After a brief consideration of the twenty-first century “amnestied” (the term refers to both those who would become immune to prosecution and those compensated for being tortured, imprisoned, or otherwise the objects of state repression), the volume opens with a detailed accounting of the Amnesty of 1895, which highlights the legal genius of Rui Barbosa, a former revolutionary turned author of the Brazilian constitution. Writing in support of amnesty for several rebellious naval officers, Barbosa emphasized amnesty as erasure rather than forgiveness, accomplished to erase rather than admit to any guilt or debt. In other words, amnesty was not merely a pardon, but a striking of the victim's crimes from collective memory.
Yet, as much as Barbosa's arguments set precedents for later amnesties—52 of them between 1890 and 2003—Schneider makes clear throughout the volume that each amnesty is unique, reflecting broader societal concerns, preoccupations, and power shifts. Ultimately conceived of as a political tool for reconciliation and social peace, amnesty could result in Barbosa's desire for erasure and compensation, or be used against the amnestied. Whether the terms of amnesties were followed or ignored varied by the social, economic, political, and cultural positions of the amnestied, as well as how judges and commissions interpreted the laws. In 1910, for example, when several Black sailors, protesting the excessive use of whippings aboard ships, commandeered two of Brazil's most sophisticated naval vessels and held Rio de Janeiro hostage by training their cannons on the city, they were granted amnesty in a controversial move to save the city. Once amnestied, however, the Black sailors were by no means given the same treatment as the white naval officers amnestied in 1895. Instead of freedom from prosecution, many Black sailors who took part in the 1910 protest ended up impoverished or imprisoned, or were executed.
Sensitive to context, Schneider considers this case in light of the military's role in Brazilian society. At the time, it was a sink for miscreants, many of whom were sentenced to military service in lieu of prison time, and its reputation discouraged volunteers from Brazil's middle classes and elite from joining. Yet, the military boasted that its “recruits” may have entered as vagabonds and criminals, but once enlisted they learned to become honorable Brazilian citizens. Because of this, the Black sailors’ mutiny was considered a shameful assault on honor in the military, supporting racist arguments based on eugenics that Brazilian society was being corrupted from within due to miscegenation. Thus, the 1910 amnesty resulted in the suspension of amnesty as a political tool until the 1930s, when it was reinstated in a more bureaucratized form and became entangled in the rise of fascism in Europe and around the world and, after World War II, in the repression of communists during the Cold War.

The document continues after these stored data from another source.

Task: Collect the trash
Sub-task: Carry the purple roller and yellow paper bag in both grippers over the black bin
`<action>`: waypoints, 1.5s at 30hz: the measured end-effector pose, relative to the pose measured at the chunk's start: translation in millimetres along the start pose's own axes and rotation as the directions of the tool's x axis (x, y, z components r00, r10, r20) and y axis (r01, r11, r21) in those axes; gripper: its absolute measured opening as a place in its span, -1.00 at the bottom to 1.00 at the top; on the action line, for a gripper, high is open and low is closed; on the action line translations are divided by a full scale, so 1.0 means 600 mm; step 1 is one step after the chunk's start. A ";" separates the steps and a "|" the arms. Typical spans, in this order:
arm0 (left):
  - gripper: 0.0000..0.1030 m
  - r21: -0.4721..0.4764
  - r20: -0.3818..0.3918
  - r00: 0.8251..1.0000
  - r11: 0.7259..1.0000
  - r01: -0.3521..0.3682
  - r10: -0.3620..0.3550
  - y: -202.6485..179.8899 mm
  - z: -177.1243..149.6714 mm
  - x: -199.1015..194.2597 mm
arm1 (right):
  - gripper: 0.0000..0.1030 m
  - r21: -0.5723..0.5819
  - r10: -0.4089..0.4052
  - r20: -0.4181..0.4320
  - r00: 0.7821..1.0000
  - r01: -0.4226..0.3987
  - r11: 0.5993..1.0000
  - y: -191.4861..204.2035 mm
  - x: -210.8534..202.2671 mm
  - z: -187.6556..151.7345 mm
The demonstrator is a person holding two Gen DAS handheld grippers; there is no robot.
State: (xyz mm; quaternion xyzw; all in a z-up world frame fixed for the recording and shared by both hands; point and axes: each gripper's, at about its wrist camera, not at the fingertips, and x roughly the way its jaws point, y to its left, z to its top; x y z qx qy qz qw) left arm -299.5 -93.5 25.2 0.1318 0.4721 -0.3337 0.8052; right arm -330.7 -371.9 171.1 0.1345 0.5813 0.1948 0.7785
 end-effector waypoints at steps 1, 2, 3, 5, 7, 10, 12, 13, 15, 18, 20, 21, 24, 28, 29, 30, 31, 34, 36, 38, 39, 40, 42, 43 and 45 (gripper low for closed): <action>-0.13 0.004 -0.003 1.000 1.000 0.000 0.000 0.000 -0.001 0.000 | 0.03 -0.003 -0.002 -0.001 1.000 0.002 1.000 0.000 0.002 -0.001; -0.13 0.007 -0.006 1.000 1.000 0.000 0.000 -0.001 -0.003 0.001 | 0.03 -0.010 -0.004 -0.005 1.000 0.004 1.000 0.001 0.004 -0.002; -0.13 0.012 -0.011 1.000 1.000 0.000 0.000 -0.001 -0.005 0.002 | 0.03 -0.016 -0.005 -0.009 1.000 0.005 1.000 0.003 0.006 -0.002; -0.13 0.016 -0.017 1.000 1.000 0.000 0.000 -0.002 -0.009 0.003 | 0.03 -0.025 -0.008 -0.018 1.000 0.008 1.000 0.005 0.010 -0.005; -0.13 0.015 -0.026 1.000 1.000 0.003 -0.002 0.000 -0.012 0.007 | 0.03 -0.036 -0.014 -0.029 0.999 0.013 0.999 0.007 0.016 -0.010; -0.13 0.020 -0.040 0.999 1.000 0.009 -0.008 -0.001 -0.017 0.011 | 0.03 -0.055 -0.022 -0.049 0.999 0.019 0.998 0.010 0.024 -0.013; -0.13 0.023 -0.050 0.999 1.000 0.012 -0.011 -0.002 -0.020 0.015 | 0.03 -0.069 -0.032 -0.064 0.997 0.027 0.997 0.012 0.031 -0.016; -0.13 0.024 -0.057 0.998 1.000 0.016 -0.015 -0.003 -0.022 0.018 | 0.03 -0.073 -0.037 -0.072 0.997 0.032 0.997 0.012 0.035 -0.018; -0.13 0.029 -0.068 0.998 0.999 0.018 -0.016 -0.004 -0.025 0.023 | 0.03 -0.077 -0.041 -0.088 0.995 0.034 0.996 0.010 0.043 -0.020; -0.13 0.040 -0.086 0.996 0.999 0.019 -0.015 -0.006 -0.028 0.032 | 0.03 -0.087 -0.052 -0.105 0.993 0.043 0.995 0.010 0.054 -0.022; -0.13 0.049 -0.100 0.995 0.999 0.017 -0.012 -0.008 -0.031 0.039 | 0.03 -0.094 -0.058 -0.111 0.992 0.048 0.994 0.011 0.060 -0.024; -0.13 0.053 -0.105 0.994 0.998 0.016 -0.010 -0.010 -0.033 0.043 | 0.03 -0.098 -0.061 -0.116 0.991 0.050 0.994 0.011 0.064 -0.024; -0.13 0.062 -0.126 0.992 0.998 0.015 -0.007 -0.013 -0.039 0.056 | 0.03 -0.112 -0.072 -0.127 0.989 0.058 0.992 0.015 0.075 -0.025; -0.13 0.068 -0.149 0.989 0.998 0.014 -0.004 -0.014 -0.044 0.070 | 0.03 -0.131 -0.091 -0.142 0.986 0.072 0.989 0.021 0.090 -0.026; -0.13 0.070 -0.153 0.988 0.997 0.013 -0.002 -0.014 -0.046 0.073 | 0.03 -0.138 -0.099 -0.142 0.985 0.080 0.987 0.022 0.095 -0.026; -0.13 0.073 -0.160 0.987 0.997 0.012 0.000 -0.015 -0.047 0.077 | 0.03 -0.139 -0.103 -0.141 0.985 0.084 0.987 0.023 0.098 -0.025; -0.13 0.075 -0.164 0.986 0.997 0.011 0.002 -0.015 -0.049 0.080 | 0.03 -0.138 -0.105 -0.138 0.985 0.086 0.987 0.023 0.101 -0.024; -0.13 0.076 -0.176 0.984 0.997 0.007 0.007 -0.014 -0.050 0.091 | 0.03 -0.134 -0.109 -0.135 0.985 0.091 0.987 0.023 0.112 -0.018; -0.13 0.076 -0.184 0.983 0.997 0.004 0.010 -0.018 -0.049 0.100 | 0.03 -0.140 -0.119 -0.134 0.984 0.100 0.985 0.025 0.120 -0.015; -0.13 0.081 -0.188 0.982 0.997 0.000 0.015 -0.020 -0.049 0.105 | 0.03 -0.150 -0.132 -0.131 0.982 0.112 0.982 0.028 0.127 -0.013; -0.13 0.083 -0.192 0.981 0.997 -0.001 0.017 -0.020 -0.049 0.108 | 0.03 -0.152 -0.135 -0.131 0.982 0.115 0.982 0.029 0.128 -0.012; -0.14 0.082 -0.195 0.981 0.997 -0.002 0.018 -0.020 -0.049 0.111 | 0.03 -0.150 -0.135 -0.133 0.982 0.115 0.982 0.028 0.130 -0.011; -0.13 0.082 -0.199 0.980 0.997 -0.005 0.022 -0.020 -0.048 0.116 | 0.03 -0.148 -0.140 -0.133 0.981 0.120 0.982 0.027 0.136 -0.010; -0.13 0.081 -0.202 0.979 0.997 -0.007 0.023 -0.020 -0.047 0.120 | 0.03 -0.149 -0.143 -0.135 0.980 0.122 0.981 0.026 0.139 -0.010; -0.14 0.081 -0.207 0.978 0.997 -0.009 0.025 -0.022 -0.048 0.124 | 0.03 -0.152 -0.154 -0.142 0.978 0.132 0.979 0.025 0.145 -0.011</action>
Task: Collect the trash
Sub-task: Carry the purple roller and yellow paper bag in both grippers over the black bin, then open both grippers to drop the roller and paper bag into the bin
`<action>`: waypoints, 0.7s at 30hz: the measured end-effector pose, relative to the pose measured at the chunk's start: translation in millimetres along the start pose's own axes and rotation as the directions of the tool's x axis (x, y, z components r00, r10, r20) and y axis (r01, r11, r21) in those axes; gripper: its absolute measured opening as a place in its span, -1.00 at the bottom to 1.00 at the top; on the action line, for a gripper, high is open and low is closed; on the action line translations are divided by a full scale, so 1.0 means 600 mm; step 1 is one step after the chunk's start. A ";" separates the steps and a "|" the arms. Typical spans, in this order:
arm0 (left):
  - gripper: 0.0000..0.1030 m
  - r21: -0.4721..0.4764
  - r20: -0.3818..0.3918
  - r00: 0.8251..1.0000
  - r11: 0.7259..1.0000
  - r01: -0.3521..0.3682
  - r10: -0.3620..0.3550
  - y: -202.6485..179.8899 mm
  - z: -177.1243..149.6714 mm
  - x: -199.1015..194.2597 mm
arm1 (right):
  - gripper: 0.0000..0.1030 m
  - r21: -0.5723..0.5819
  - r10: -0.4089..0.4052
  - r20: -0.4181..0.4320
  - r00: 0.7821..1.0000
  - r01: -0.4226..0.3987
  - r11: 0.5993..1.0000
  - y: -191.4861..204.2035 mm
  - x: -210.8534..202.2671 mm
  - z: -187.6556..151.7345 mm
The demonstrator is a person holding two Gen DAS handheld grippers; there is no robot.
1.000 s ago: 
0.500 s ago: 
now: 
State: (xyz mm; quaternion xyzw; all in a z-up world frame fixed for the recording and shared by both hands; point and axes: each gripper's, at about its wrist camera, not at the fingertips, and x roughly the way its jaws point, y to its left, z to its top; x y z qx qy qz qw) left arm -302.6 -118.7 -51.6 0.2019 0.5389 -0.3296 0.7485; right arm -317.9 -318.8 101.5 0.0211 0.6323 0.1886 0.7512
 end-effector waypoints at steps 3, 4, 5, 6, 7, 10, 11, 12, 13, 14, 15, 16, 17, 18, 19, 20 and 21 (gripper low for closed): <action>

Schneider's account is compelling in the way she weaves various literary accounts into how amnesty enters Brazil's collective consciousness. Her discussion of Jorge Amado is exemplary. His political writing, banned across much of Latin America, ended with his eventual disillusionment, after the exiled writer realized that, as it does today, what passed for justice often depended less on evidence than allegiance.